- **Aim of the exercise**
Look through the material below and give the number of lines holding "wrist", with no other words.

- **Collected material**
_ _ _ _ _

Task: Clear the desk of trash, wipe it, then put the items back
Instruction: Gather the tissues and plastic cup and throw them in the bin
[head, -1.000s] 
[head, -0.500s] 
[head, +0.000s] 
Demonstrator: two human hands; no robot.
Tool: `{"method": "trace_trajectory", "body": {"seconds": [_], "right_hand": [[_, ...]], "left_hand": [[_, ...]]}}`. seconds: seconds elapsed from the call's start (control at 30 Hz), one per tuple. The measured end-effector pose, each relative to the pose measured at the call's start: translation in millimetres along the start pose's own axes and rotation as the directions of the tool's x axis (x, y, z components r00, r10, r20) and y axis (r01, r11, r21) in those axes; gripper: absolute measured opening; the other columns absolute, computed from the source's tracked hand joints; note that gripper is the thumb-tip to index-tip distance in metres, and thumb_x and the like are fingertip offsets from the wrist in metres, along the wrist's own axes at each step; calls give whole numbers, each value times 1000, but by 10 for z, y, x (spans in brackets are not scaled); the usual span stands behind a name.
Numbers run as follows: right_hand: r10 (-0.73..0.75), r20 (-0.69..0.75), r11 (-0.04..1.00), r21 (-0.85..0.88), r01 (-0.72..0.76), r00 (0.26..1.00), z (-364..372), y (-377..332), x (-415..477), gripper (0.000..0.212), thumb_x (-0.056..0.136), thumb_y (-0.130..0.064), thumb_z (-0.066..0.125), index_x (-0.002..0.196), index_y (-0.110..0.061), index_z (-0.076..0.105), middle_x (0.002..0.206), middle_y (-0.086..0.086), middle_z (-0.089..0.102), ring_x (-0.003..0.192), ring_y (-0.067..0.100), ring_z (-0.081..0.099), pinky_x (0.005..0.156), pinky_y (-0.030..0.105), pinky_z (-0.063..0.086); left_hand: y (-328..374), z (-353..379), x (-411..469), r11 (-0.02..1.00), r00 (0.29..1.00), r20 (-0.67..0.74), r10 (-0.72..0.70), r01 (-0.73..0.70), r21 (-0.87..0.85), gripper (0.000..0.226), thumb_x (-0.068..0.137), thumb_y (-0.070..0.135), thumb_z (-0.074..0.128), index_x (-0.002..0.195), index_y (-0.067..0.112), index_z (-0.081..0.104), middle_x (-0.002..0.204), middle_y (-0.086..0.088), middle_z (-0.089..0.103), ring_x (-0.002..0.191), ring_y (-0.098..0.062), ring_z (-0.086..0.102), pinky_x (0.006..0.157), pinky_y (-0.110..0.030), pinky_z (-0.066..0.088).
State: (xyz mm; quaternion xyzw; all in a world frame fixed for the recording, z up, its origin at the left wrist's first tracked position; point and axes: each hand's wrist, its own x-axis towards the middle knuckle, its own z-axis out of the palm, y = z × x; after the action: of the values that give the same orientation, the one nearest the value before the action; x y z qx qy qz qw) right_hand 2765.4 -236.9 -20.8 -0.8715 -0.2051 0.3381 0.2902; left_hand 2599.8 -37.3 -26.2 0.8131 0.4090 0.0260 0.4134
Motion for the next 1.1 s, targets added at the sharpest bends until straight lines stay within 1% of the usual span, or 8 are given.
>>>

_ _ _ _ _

- **Your solution**
2